What you will do: Tell me, please, how many lines in the records below include the word "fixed". Give no more than the number.

Data for the task:
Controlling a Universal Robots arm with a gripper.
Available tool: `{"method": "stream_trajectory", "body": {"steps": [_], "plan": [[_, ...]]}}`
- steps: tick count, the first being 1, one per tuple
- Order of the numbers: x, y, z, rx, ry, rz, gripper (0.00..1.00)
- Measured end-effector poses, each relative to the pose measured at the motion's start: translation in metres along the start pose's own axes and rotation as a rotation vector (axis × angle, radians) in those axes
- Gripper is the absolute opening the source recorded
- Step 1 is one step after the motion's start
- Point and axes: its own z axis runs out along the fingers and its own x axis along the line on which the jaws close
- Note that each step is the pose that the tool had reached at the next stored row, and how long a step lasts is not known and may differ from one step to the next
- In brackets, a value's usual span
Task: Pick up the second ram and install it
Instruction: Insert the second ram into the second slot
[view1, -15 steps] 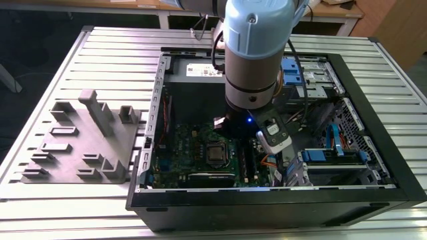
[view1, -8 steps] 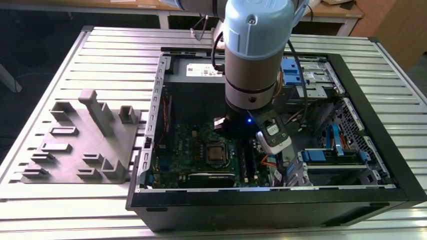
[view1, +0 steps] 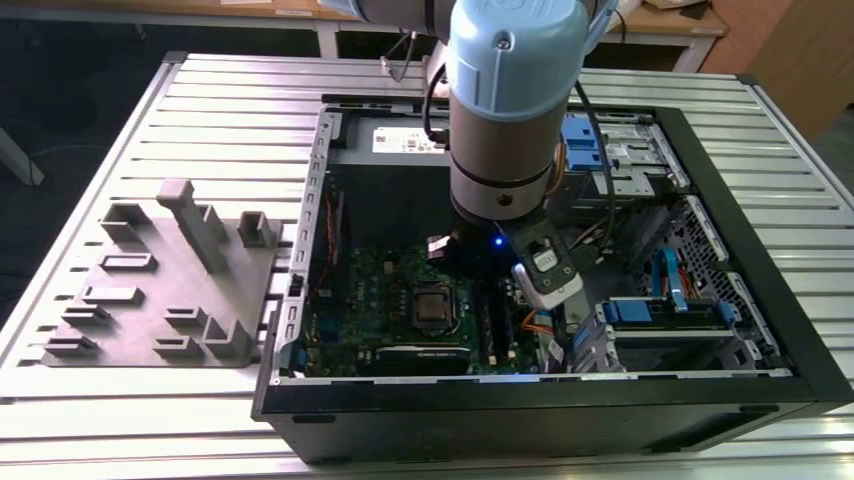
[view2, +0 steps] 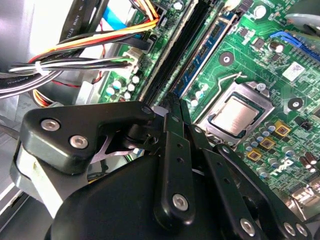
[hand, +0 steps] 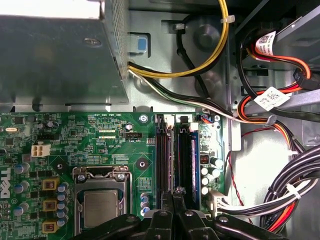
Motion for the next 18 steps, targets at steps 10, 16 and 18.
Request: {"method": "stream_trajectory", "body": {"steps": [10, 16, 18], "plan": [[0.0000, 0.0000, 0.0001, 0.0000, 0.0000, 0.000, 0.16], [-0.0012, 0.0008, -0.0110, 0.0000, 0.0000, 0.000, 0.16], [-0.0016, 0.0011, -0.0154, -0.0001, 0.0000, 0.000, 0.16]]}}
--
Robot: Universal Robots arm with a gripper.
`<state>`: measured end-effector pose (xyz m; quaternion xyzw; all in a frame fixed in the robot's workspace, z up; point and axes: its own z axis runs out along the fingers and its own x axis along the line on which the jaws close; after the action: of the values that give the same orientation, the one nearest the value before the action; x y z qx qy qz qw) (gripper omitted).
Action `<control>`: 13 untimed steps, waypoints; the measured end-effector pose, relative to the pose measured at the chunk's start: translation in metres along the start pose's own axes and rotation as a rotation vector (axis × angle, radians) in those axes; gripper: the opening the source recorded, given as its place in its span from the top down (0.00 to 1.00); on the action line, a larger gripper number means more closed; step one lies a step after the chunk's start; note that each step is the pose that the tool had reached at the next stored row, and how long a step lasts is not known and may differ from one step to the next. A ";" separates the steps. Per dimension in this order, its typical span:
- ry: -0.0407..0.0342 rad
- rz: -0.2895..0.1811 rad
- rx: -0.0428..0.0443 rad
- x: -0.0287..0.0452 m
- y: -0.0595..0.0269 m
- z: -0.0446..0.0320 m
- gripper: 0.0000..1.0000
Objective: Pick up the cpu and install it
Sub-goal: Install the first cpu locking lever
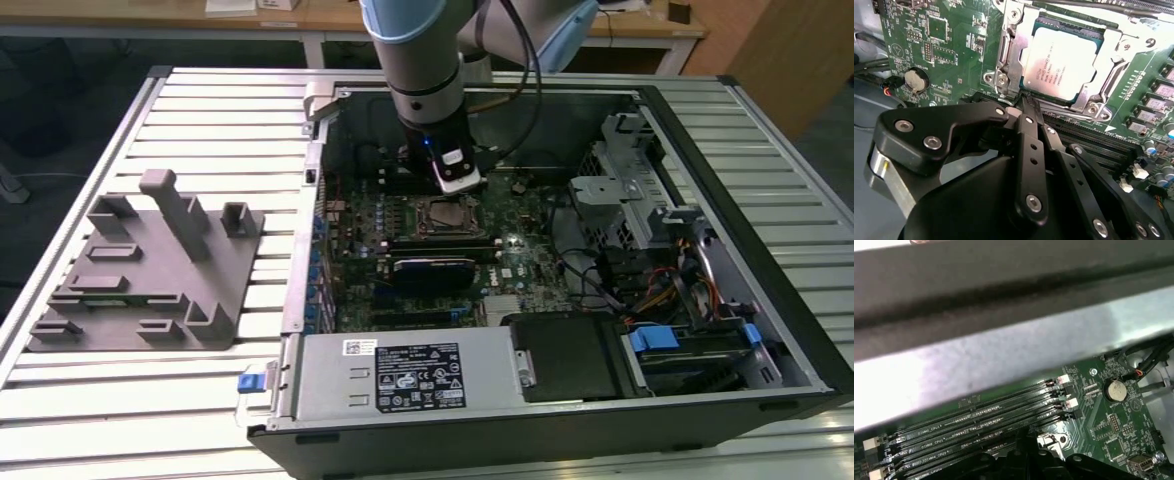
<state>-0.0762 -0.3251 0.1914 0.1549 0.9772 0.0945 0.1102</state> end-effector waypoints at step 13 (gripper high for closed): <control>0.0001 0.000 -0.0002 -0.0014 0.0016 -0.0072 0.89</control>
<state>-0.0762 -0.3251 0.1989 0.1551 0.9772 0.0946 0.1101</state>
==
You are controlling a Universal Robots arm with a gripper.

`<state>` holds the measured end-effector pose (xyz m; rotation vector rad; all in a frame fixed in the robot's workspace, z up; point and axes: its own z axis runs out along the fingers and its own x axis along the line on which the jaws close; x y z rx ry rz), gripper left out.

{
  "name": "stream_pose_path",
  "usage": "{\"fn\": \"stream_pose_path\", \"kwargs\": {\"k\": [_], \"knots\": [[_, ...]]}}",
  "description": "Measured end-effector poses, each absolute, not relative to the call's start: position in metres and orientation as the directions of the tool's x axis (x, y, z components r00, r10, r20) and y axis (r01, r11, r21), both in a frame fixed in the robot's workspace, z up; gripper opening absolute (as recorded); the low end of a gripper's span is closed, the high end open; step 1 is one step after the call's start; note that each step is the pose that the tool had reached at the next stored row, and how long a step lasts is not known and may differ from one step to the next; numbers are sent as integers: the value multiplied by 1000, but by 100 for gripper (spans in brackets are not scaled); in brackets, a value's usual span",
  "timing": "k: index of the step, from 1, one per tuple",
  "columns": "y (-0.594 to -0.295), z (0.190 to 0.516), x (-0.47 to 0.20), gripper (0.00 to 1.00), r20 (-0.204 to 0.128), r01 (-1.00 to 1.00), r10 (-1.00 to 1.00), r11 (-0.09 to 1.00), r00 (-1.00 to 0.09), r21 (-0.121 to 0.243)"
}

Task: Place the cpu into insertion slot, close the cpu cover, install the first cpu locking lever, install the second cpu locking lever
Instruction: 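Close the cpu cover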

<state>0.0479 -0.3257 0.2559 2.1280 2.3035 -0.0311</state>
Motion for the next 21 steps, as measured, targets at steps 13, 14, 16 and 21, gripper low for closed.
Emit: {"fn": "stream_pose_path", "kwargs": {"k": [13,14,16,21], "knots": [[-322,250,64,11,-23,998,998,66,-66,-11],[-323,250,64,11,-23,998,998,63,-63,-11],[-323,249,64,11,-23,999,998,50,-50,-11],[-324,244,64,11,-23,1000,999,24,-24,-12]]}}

Completed task: 3